I need to consult as I do not want to donate more money to the taxmen in NZ and OZ more than I have to! I have looked at the IRD and ATO website and I find it confusing. The IRD website says that "If you are a resident of both Australia and New Zealand, the double taxation agreement (DTA) between these two countries states that you will be a resident of the country where a permanent home is available to you." It then provides the table that says "if you live in both countries, then you will be a resident of the country that you are a citizen of". So I am not sure whether I should be taxed as a resident or non-resident of NZ? If I stay in NZ for less than 183 days, then I am a non-resident (10% income tax)? But If I stay more than 183 days in a year I become a resident of NZ? But this conflicts with the statement above that says I am a resident of the country that I am a citizen of (which is Australia)? Certainly do not want to be taxed twice! so If I could legally reduce my taxes that would be great.

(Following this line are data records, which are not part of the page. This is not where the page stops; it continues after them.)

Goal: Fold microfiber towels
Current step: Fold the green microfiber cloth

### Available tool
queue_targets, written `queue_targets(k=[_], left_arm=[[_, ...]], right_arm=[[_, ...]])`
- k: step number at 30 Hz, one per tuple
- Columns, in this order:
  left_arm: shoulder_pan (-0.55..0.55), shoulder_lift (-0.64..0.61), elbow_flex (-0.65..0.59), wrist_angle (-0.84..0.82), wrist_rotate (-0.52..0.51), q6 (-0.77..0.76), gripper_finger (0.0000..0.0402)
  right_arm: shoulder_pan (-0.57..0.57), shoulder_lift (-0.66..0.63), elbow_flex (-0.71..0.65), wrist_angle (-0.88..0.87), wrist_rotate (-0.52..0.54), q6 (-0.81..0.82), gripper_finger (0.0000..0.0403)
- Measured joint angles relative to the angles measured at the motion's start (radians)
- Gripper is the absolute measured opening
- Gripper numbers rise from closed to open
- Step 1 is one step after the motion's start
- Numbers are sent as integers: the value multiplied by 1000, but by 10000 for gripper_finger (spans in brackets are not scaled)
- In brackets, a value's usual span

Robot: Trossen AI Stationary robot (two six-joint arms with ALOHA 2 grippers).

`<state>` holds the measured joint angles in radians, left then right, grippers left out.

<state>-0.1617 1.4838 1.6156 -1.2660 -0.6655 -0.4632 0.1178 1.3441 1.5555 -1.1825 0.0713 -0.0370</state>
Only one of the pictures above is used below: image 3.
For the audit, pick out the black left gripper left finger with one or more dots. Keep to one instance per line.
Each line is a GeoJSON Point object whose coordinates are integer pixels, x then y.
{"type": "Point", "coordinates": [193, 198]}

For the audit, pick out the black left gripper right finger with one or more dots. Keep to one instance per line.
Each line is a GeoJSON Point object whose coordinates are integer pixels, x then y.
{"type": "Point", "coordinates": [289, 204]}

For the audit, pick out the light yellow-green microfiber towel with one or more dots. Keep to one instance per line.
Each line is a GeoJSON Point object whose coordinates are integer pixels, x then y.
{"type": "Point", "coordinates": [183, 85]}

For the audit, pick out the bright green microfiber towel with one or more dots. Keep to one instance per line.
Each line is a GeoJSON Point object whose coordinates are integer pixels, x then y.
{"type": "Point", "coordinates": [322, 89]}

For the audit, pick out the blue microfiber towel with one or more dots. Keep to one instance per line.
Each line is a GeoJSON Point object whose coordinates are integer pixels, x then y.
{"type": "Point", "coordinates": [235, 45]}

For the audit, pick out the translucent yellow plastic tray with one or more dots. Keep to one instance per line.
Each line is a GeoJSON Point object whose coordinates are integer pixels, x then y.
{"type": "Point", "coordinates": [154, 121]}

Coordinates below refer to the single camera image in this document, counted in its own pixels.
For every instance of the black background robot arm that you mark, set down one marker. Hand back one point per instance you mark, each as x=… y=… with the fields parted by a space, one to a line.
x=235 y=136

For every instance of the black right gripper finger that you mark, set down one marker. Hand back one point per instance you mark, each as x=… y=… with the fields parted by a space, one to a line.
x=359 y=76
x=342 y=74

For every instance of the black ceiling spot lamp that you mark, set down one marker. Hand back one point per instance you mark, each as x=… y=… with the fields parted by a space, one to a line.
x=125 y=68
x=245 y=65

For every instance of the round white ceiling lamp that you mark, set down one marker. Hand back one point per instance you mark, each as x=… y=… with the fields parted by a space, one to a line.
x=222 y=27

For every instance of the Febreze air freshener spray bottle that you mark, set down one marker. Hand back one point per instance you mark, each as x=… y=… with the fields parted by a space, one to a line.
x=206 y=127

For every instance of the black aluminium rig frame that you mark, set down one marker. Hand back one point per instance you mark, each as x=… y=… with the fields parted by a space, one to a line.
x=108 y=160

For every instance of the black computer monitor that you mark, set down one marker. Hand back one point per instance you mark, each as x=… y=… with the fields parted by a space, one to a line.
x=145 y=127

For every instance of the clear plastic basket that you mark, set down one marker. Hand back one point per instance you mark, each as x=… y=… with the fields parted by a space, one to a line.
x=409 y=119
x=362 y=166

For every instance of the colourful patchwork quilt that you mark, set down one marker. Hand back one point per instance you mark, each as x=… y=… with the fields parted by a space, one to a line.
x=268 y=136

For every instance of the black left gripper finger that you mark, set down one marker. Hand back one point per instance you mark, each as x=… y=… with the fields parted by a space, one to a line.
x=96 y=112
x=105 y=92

2. Does anybody know whether LAFHA (living away from home allowance) can be offered by a NZ based company for an Australian citizen who is required to move overseas for work (but still maintains home in Australia)? I know that there is no tax incentives here in NZ like living away from home allowance, but if I would still be paying taxes in Oz, subject to Oz tax laws, then surely I can ask my employer to allocate part of my salary for LAFHA? Right? Or not? Really need to get the right advice from a good tax specialist so if anyone knows one please let me know.

Cheers,


----------



## escapedtonz

Chris12d said:


> Hi,
> 
> I am an Australian citizen who recently got a job offer in NZ. I used to work in the mining and engineering industry in Melbourne but since the job market there is not looking too good, lots of people being laid off, high unemployment rate and not a lot of engineering jobs/projects available, particularly mining jobs (large projects being put on hold or in the bin maybe) I decided to take the job offer in NZ and give it a go. It is tough to work away from home but it's better than not having any work at all.
> 
> Anyway, I would like to know two things basically:
> 
> 1. Does anybody know of a good tax specialist/accountant (preferably based in Wellington) experienced in the Double Tax Agreement/Treaty between NZ and Australia?
> 
> I need to consult as I do not want to donate more money to the taxmen in NZ and OZ more than I have to! I have looked at the IRD and ATO website and I find it confusing. The IRD website says that "If you are a resident of both Australia and New Zealand, the double taxation agreement (DTA) between these two countries states that you will be a resident of the country where a permanent home is available to you." It then provides the table that says "if you live in both countries, then you will be a resident of the country that you are a citizen of". So I am not sure whether I should be taxed as a resident or non-resident of NZ? If I stay in NZ for less than 183 days, then I am a non-resident (10% income tax)? But If I stay more than 183 days in a year I become a resident of NZ? But this conflicts with the statement above that says I am a resident of the country that I am a citizen of (which is Australia)? Certainly do not want to be taxed twice! so If I could legally reduce my taxes that would be great.
> 
> 2. Does anybody know whether LAFHA (living away from home allowance) can be offered by a NZ based company for an Australian citizen who is required to move overseas for work (but still maintains home in Australia)? I know that there is no tax incentives here in NZ like living away from home allowance, but if I would still be paying taxes in Oz, subject to Oz tax laws, then surely I can ask my employer to allocate part of my salary for LAFHA? Right? Or not? Really need to get the right advice from a good tax specialist so if anyone knows one please let me know.
> 
> Cheers,


Hi,

Sorry cant help with the name of a good accountant in Wellington who understands the double taxation rules between NZ and Oz.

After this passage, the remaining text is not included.